Work to be completed:
Comb through the entries for "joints" and pull out each line that holds it.

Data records
-*-

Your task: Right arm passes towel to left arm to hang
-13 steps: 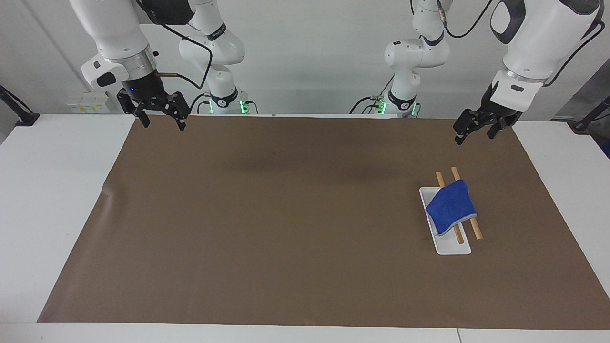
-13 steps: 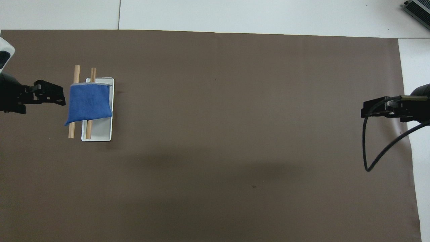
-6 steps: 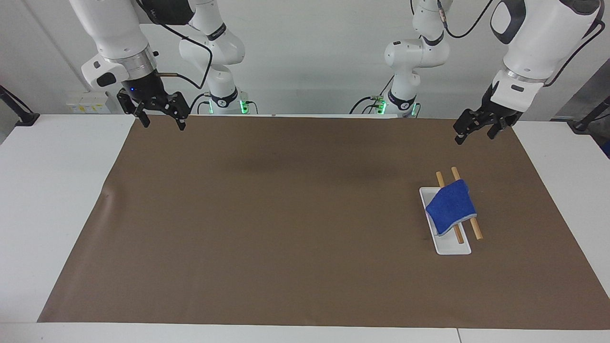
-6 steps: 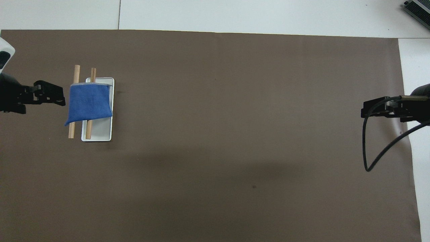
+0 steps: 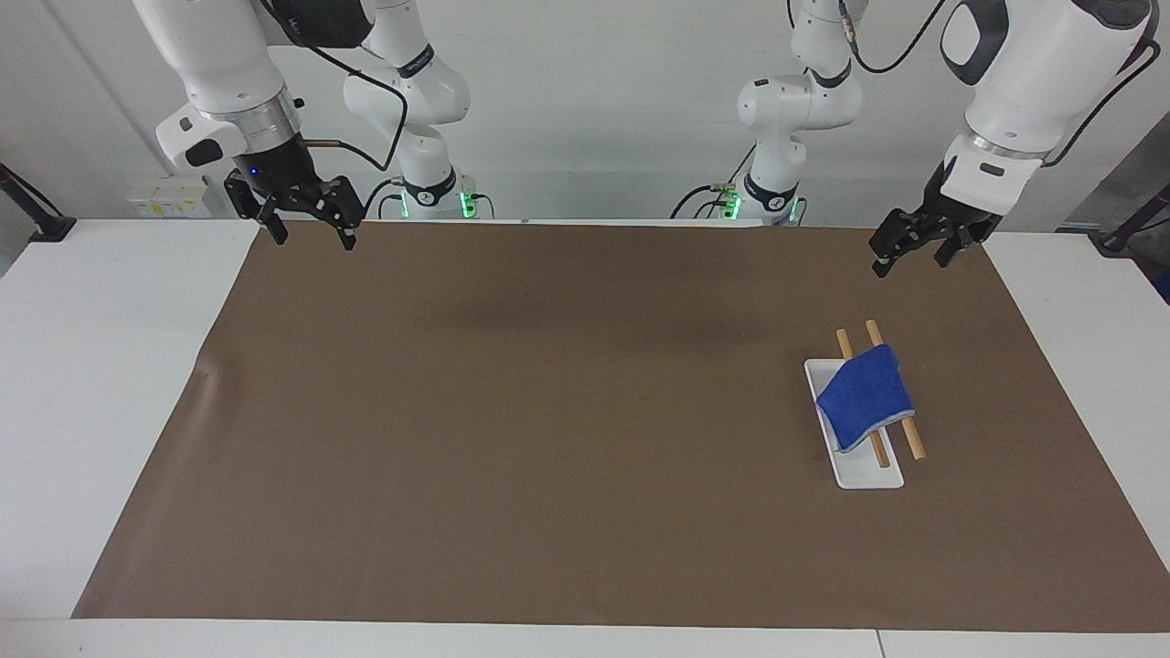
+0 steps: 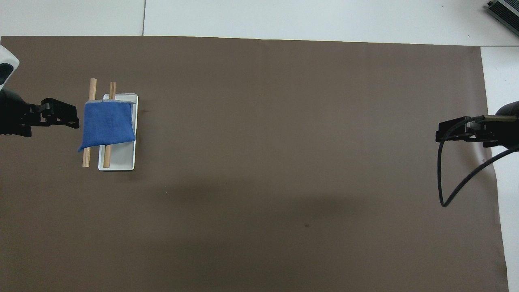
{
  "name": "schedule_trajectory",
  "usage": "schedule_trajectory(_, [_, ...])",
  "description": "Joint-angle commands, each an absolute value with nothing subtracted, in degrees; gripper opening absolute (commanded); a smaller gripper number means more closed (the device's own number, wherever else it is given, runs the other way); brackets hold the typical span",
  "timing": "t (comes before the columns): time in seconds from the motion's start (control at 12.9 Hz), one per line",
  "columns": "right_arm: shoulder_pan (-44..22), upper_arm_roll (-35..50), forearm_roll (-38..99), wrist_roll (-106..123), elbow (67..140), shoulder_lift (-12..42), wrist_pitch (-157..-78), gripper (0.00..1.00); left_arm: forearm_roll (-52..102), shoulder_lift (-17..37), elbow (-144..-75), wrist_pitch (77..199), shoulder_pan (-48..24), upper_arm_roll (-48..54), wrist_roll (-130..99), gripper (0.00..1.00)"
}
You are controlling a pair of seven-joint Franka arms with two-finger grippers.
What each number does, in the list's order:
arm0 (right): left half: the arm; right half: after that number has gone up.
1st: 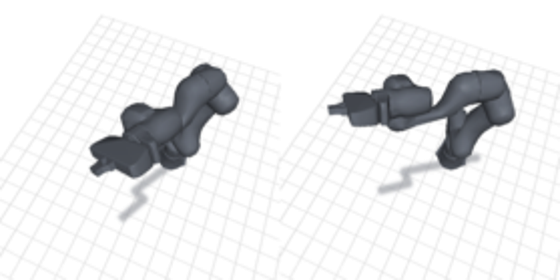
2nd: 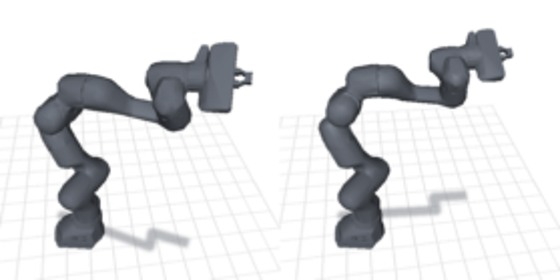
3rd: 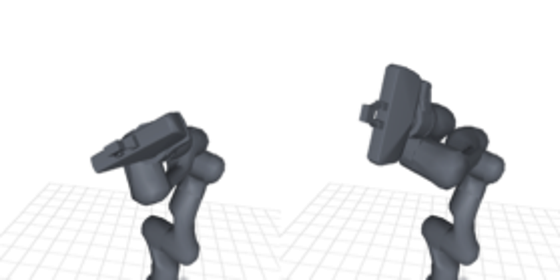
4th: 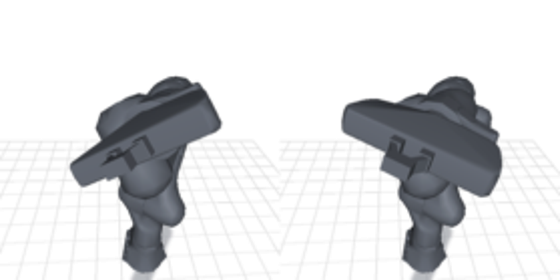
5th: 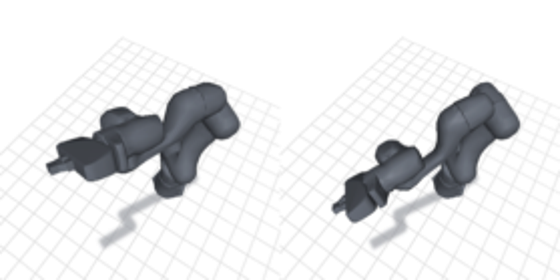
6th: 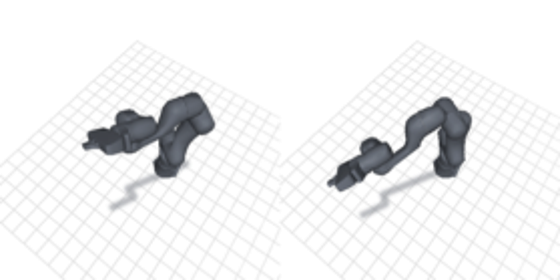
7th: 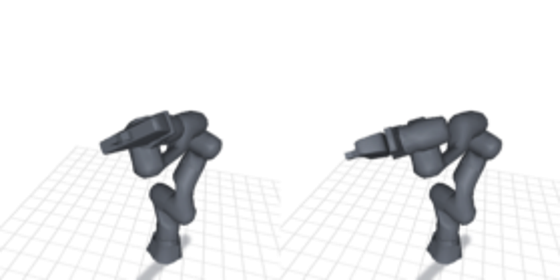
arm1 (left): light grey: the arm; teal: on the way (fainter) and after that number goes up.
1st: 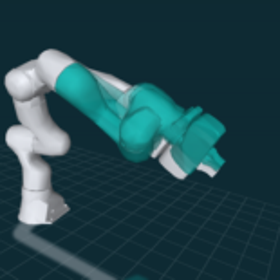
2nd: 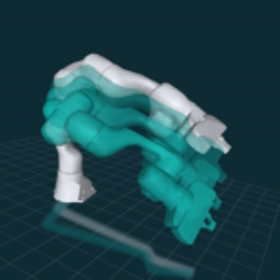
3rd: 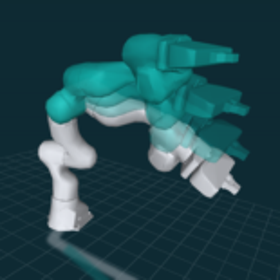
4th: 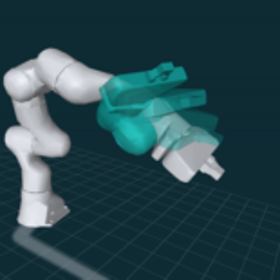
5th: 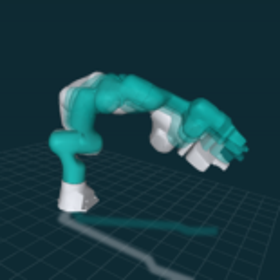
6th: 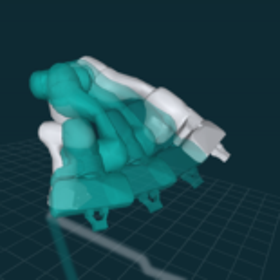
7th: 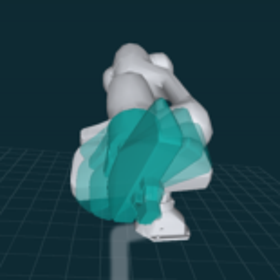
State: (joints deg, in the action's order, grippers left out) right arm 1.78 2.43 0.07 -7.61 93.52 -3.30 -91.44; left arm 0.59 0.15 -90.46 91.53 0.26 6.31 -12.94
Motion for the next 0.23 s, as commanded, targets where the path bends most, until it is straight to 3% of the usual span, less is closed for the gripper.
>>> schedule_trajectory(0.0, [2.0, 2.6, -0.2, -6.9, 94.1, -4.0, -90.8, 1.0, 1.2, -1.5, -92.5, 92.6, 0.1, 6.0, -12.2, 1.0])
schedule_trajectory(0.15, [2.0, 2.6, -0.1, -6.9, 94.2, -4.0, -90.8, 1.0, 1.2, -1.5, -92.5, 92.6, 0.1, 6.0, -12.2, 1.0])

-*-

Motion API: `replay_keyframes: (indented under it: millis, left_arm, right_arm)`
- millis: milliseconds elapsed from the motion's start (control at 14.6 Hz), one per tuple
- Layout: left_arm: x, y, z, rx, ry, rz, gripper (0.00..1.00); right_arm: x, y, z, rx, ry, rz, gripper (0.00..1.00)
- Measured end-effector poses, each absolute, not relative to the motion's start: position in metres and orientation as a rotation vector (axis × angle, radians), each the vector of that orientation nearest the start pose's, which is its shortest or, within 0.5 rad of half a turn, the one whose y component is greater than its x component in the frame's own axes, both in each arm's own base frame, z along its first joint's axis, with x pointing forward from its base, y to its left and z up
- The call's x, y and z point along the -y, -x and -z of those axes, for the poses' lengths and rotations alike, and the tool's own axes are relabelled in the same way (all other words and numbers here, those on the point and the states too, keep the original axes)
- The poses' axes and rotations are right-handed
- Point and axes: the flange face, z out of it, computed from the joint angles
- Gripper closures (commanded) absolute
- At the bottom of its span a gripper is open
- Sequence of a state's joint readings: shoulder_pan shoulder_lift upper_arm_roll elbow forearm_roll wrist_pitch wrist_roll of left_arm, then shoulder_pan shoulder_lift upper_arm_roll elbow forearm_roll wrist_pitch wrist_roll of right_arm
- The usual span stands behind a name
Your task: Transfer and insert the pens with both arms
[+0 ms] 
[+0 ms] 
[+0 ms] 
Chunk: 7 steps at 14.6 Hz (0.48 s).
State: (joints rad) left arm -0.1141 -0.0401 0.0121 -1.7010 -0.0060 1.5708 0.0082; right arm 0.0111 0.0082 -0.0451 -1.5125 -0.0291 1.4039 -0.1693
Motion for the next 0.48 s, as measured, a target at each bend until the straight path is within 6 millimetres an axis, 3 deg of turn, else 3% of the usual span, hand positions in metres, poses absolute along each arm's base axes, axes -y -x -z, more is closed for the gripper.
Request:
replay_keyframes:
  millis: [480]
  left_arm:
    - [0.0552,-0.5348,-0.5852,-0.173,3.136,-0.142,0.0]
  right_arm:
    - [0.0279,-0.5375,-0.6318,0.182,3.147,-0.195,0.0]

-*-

Worked solution:
State: (joints deg, in the action's order, grippers left out) right arm 1.78 2.43 0.07 -7.61 93.52 -3.30 -91.44; left arm 0.59 0.15 -90.46 91.53 0.26 6.31 -12.94
State: (joints rad) left arm -0.1141 -0.0401 0.0121 -1.7010 -0.0060 1.5708 0.0082; right arm 0.0111 0.0082 -0.0451 -1.5125 -0.0291 1.4039 -0.1693

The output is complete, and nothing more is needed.